Australia's unexpected economic growth last quarter, driven by government cash handouts and record interest-rate cuts that fuelled consumer spending, may mask a bleaker picture.
Gross domestic product rose 0.4 per cent from the previous three months, the statistics bureau reported on Wednesday, buoyed by the Government doling out more than A$12 billion ($15.2 billion) to lower-income earners.
Prime Minister Kevin Rudd said that without the payments, the economy would have contracted about 0.2 per cent in the quarter.
Not so positive was a measure of corporate investment, which showed outlays on machinery and equipment tumbled by the most since the economy was last in a recession in 1991. Miners BHP Billiton and Rio Tinto have cut spending, fired workers and closed mines in Australia as the global slump curbs demand for commodities.

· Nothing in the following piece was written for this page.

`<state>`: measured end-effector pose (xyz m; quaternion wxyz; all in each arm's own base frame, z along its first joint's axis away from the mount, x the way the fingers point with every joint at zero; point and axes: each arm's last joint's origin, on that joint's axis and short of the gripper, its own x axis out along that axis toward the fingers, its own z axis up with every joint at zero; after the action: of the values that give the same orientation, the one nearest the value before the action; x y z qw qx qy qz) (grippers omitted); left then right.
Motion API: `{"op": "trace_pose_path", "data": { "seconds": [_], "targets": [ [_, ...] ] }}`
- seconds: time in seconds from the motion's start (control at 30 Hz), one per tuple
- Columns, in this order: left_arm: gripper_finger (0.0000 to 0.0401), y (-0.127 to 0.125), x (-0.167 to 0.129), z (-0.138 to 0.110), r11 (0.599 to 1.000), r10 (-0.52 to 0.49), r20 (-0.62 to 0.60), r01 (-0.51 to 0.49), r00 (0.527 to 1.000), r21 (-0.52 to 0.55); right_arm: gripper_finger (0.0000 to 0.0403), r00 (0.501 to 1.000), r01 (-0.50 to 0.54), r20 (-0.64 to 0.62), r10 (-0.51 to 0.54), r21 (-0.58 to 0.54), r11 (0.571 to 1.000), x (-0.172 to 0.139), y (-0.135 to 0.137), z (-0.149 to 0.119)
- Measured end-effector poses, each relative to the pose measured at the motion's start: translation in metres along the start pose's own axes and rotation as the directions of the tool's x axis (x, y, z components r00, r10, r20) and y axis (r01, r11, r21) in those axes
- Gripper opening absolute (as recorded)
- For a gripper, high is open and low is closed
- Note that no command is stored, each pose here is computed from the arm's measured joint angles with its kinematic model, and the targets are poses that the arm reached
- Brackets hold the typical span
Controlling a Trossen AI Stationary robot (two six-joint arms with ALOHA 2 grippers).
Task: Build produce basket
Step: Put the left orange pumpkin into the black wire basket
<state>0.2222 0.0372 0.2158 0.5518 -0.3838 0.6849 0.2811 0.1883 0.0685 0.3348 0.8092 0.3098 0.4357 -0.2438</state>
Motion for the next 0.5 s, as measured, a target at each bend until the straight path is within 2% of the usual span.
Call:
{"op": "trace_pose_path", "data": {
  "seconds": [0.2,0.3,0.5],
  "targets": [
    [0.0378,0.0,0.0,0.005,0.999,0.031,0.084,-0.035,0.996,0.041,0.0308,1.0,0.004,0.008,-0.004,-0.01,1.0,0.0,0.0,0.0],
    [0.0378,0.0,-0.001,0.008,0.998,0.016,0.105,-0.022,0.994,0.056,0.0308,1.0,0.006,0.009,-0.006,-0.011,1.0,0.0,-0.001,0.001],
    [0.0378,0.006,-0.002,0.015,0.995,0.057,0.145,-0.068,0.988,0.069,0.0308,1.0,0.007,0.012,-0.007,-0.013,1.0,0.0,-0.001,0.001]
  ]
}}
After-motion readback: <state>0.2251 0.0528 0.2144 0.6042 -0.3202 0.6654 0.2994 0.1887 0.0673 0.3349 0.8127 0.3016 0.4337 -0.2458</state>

"Australia has been lucky so far, but that good fortune appears set to evaporate when examining the underlying data," said Robert Cunneen, senior economist at AMP Capital Investors. "There was an ominous warning sign that business investment is in rapid decline."
Rio Tinto has slashed its global spending by US$5 billion to US$4 billion this year and BHP shut its US$2.2 billion Ravensthorpe nickel mine in Western Australia.
The West Australian state economy, home to a mining boom that helped drive the nation's expansion over the past decade, contracted 2.3 per cent in the first quarter from the previous three months, the first decline since the fourth quarter of 2000, the report showed.
"Despite the positive GDP result, the data provide clear evidence that the global recession is hitting the Australian economy," Treasurer Wayne Swan said.
"The collapse in business investment may threaten Australia for some time to come," he said.
Production in the mining industry fell 1.5 per cent in the first quarter, manufacturing slipped 3.3 per cent and construction dropped 3.3 per cent.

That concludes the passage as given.